Strangely, for the time, I'll Be There was the third single released ahead of the album, which was kind of a novelty back then. Pre-streaming, artists often released their album with one, maybe two pre-release singles. Emma, however, took her time and built her audience with three singles, which then enriched the audience expecations of the album. Alongside this, it also provided the audiences with a broad taste of the various sounds and approaches present in the album, showcasing its variety and broad-range of appeal.

 

It worked, because it built expectation that kind of wasn't there for a solo Spice record anymore by 2003, and Free Me (the album) was well received for what we were used to at the time. While the sales seem very low, please remember that by 2003 music sales had dwindled massively. So a 40-000 copies single from then would be close to a 80-000 sales if it has been a couple of years before. Not HUGE at all but on a similar level to the effect and success that Take My Breath Away. Not too shabby! This was also the last Spice-related single to stay for TWO WEEKS within the UK Top10, as the song stayed at #10 in its second week, and often returned to the chart throughout 2004. Just a shame that the sales back then were so low overall!

 

During this era, both Emma and Victoria were under Simon Fuller's XIX Records and Management, and often performed and appeared in similar places, as both were campaigning for similar release period, at on point both introduced each other's performances at Top of the Pops.

 

It was also during this era that Emma confessed to having an affair (or at least a one-night stand!) with Justin Timberlake...

 

Well-deserved placement for this classy number.

 

I remember being surprised how well it caught the attention of the general public. It was very radio friendly though.

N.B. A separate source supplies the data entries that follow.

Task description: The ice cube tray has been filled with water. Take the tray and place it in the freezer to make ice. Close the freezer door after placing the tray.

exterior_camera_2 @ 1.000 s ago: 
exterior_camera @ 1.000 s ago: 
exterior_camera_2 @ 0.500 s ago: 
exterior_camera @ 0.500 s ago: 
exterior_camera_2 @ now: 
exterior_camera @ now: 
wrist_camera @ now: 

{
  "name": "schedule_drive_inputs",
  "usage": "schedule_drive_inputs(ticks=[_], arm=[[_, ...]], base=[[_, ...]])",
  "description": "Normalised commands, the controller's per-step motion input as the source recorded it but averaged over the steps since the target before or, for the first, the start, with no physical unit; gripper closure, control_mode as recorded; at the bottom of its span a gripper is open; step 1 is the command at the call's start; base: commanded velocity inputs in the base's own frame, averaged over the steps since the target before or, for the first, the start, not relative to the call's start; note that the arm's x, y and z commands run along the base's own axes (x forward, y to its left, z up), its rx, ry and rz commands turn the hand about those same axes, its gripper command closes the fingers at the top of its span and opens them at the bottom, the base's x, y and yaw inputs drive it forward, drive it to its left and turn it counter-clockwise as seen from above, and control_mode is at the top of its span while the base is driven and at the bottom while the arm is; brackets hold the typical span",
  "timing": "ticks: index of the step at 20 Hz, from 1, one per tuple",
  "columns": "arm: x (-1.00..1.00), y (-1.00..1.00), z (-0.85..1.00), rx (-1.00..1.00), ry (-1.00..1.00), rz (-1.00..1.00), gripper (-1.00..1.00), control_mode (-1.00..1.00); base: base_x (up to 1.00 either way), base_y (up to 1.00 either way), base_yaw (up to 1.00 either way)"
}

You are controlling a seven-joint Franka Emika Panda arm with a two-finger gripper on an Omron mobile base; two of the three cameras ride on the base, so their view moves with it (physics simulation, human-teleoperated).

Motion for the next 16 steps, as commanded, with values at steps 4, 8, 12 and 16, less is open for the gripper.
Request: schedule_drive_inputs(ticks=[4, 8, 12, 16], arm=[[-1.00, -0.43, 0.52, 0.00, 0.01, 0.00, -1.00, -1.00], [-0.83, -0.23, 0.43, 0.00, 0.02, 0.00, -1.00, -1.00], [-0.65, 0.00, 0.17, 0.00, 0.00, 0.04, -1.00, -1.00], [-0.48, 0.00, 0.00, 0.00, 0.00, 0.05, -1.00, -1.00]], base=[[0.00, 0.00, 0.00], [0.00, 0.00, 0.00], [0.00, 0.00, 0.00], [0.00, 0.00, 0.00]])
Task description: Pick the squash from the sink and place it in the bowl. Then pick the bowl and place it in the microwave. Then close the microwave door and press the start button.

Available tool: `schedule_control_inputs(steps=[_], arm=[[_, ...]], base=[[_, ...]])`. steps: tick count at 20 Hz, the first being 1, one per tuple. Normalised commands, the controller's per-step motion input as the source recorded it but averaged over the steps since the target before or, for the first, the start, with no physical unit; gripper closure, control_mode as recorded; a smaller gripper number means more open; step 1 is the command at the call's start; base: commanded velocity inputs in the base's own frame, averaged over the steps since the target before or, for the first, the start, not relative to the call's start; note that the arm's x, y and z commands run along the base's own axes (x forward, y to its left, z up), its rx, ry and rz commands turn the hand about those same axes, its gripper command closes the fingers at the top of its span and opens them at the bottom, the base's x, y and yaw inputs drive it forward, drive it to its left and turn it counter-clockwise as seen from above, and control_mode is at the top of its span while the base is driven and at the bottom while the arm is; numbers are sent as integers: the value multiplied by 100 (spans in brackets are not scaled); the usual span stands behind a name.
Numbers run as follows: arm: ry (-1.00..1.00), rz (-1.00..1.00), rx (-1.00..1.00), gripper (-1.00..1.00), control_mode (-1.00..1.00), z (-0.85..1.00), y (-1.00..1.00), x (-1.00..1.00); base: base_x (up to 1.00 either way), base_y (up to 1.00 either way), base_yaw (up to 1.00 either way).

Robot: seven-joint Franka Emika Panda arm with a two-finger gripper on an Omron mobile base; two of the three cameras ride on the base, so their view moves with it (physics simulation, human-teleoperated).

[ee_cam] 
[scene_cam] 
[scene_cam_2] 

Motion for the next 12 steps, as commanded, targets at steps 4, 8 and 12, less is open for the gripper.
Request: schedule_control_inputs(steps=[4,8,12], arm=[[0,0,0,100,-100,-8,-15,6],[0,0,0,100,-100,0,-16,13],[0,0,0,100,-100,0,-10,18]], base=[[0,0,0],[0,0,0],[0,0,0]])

'I'll Be There' being 21 years old... :drama: It's a lovely song - not my most major favourite, but I'm sure I'd place it within my personal Top 15~ Bunton songs.

 

The release giving us 'So Long' :cheeseblock: I'm sure I played this B Side more times than I'll Be There when they were new :lol:

Into the Top 3 we go :cheer:

 

#3 Free Me

 

From album: Free Me

Release Year: 2003

UK Chart Position: #5

UK Total Sales: 57,245

UK Chart Run: 05-11-18-26-31-39-44-57-61-Out-119-142-131-153-148-175-174-Out-188-Out

Average votes: 9,42

 

 

Atmosphere's tense

Heavy with anticipation

Don't leave me here

With only my imagination

Free me

 

After parting ways with Virgin records in 2002 having released just one album with them, Emma signed a new deal with 19 Recordings that same year - marking her return to being managed by former Spice Girls manager Simon Fuller.

 

Emma went into the process of recording her second album feeling inspired by the 1960s Motown sounds that she had grown up listening to. The first taster of this new material? Free Me! Produced by Mike Peden, the song drew comparisons to James Bond themes due to its sweeping and grand instrumentation. The stunning music video, shot in Rio de Janeiro, Brazil, showcased Emma with a confident and elegantly sexy new image.

 

The single resonated well with the UK public who sent it straight to #5 in the charts - Emma's fourth solo Top 5 hit out of five releases. A triumphant comeback!

 

Emma's second album, which is named after this song, proved to be a very successful era for Emma, both commercially and critically. For many, it's her magnum opus! And it all began with this single, which 22 years on(!!) is still beloved by her fanbase.